EXERCISE DETAILS » Exactly as written, set down each line of the data below except its pictures.

INFORMATION SUPPLIED »

******************************

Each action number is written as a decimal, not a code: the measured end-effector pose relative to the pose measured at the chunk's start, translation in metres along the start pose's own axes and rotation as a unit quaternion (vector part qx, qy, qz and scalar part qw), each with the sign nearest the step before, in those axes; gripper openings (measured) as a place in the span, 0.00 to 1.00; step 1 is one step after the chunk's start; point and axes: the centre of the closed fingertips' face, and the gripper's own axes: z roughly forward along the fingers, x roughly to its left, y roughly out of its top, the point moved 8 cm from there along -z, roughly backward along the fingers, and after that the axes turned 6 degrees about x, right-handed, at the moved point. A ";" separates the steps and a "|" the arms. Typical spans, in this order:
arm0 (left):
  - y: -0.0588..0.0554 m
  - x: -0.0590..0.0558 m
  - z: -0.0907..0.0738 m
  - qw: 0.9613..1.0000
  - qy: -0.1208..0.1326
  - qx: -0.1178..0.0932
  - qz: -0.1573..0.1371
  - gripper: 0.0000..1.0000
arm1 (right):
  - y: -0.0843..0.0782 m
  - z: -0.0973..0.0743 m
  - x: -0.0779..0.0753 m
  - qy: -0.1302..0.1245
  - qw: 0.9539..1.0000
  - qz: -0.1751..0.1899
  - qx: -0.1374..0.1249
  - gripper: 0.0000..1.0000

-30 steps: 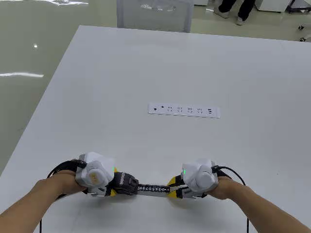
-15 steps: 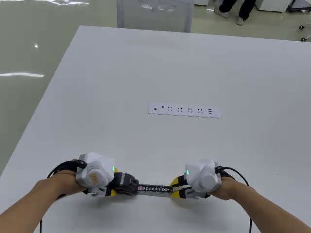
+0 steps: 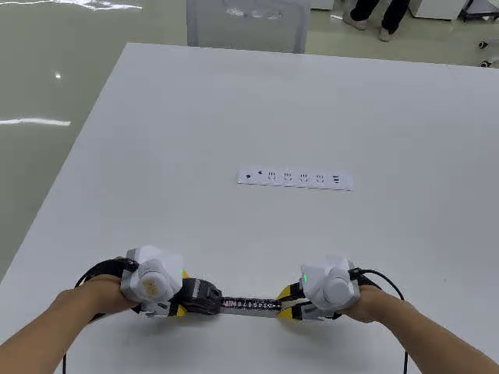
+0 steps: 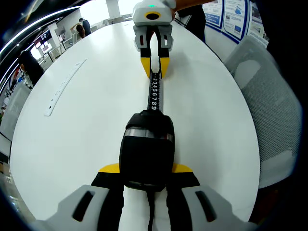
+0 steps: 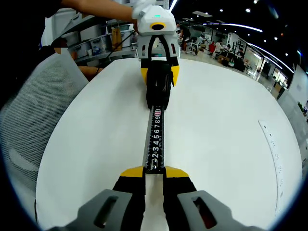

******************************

SOLUTION TO THIS TASK »
Each action number is written as a decimal, not a code: the measured end-effector pose relative to the pose measured at the chunk's start, translation in metres along the start pose's own axes and rotation as a unit quaternion (vector part qx, qy, qz and scalar part qw), each with the sign nearest the step before, in those axes; gripper openings (measured) as a place in the span, 0.00 to 1.00; step 1 is one step after the chunk's start; point and axes: the centre of the closed fingertips' face, and the gripper's own axes: z roughly forward along the fingers, x roughly to its left, y roughly out of its top, the point moved 8 cm from there along -z, roughly backward along the fingers, and after that the axes turned 6 degrees about x, right-handed, at the moved point. A ";" separates the steps and a "|" the arms. Typical spans, in this order:
arm0 (left):
  - y: -0.0588..0.0554 m
  - x: -0.0590..0.0558 m
  - z: -0.0907..0.0738 m
  - qw: 0.9613..1.0000
  - qy: -0.1208..0.1326
  - qx: -0.1178..0.0932
  - qz: -0.1573..0.1371
  - gripper: 0.0000..1.0000
arm1 (right):
  - y: -0.0843..0.0782 m
  - z: -0.0973..0.0743 m
  - x: -0.0779..0.0753 m
  - qy: -0.1302..0.1245
  - qw: 0.9539..1.0000
  - qz: -0.1751..0.1899
  - qx: -0.1374..0.1249
  - gripper: 0.0000..1.0000

-30 steps: 
-15 steps: 
+0 steps: 
+0 steps: 
+0 steps: 

Output for this exercise is complete.